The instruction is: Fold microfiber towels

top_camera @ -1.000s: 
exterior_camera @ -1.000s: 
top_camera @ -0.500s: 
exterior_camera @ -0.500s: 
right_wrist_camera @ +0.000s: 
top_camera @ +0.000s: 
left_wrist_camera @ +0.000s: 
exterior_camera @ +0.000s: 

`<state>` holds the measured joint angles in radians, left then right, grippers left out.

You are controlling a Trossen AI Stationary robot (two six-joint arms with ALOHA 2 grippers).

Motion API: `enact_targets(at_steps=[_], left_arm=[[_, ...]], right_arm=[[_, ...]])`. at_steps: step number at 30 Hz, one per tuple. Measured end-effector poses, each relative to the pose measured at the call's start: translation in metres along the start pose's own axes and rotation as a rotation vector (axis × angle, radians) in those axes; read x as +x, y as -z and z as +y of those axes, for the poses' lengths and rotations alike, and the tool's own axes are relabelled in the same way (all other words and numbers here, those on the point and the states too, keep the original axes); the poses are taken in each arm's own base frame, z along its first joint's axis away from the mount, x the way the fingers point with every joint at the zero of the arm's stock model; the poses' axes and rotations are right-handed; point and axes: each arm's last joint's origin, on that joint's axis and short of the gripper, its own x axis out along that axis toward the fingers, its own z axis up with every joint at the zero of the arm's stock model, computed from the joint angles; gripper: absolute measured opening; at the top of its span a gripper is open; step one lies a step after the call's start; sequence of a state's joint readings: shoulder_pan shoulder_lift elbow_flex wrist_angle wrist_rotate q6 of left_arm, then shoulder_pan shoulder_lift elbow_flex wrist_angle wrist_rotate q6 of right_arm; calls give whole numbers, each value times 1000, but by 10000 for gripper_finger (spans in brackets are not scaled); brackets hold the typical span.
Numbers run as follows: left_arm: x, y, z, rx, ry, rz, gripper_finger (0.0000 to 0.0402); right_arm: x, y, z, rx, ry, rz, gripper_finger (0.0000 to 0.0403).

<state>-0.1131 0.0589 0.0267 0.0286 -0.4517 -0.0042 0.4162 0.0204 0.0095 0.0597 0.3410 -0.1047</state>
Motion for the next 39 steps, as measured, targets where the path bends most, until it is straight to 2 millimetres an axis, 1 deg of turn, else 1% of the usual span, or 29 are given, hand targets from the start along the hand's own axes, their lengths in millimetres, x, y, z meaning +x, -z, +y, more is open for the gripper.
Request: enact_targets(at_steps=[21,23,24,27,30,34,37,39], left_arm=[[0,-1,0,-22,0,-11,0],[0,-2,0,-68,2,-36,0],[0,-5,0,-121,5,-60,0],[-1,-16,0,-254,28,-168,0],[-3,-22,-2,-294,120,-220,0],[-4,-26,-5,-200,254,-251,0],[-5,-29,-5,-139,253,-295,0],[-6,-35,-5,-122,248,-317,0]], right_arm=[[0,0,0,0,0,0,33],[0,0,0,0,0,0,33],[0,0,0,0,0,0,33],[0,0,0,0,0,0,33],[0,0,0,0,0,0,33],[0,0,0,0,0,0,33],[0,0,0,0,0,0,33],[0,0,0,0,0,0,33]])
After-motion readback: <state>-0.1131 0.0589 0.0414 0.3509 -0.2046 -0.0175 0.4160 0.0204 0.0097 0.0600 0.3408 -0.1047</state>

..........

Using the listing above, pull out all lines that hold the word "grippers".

Solution>
`<state>` holds the measured joint angles in radians, left then right, grippers left out.
You are controlling a Trossen AI Stationary robot (two six-joint arms with ALOHA 2 grippers).

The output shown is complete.